I was laying beneath a tree today when a bevy of snowflakes attached to my face. My eye lids became lined with the color white, and the sides of my eyes began to leak as the cold strolled inwards. It wasn’t just a cool color, but a coolness that swept through my body and up my spine. Chills began to form on my skin, and my muscles began to contract. I began to see beauty in the wildest of whites, even in shades of the cold that seeped in.
My body had a reaction to the color. It was one of comfort, of stillness, of quiet, of new beginnings.
I was surprised by my reaction to it. I had never really thought about it before. Is white really a color, or a feeling, or is it just a clean slate? Each shade of it more clean, and new than the last. It’s strange the amount of power we can give to a color. Each of us have our own relationships with the colors of the world. But here where I live, where I lay……white is the only color we know for many months of the year. Our skies may turn grey, and the sun may shine vibrant orange as it wakes, and falls back asleep each morning and night. But everything around us……turns at some point to a beautiful shade of white. And then we are asked by it for acknowledgement.
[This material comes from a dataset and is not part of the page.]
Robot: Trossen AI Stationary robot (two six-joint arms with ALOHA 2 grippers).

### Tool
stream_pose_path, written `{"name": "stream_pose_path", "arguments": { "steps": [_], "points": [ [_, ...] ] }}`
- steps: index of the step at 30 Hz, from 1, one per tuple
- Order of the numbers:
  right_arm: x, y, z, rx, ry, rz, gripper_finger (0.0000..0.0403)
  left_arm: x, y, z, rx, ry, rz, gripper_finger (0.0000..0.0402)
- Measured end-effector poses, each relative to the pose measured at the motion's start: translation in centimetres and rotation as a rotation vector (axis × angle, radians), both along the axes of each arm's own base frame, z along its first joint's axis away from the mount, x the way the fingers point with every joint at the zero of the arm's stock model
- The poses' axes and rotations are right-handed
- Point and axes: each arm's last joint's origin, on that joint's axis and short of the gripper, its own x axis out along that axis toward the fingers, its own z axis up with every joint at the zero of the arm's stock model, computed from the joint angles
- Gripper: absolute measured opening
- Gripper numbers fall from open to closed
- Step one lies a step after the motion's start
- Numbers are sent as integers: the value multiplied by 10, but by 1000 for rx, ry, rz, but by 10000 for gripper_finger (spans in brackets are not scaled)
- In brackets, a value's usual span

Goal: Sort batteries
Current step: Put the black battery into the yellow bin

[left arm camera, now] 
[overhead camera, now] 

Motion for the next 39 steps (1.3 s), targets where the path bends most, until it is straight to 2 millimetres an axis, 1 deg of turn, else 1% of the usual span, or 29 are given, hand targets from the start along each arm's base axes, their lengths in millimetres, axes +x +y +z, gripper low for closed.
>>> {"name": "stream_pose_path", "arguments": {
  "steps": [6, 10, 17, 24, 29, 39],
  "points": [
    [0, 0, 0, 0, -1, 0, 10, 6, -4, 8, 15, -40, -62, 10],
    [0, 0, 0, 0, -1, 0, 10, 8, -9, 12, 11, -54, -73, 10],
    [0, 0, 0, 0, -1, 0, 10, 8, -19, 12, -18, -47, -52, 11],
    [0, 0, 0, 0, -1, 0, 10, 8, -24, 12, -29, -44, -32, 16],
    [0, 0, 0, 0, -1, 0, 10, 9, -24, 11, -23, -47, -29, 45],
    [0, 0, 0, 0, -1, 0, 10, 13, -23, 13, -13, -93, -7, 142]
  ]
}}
And not much unlike us, that is an easy request is it not? For even the simplest of minds, and the simplest of creatures appreciate acknowledgement from the world around them. Isn’t that all we truly seek?
So as I lay there with frosty eyelashes, and wet cheeks ….I began to smile a very beautiful shade of white. And I looked into the scape around me, and I said thank you. For there is beauty to the lack of pigment in the color white. A color so simple, yet so vast. I lay there in a world so completely fulfilled, and consumed by the color, that no other color could exist outside of it. The branches, the sky, the ground, and even myself….each of us taken over by a color so pure, so simple and so unassuming that we willingly gave up our own temper with no resistance to it, and no knowledge of what was truly happening.
There aren’t many experiences in this life that have that gentle power over us. And I began to appreciate that I could still feel this way. That I could willingly lose control or give it away with trust. That I could let go of resistance, and give into something almost foreign.
Today I left the fire behind in exchange for cold breath, and icy skies. There was clarity there. A warmth to the gentle white stillness. It was more beautiful than my words could ever truly describe. I challenge you to find a color that makes you feel this way. And when you do, give in and let go.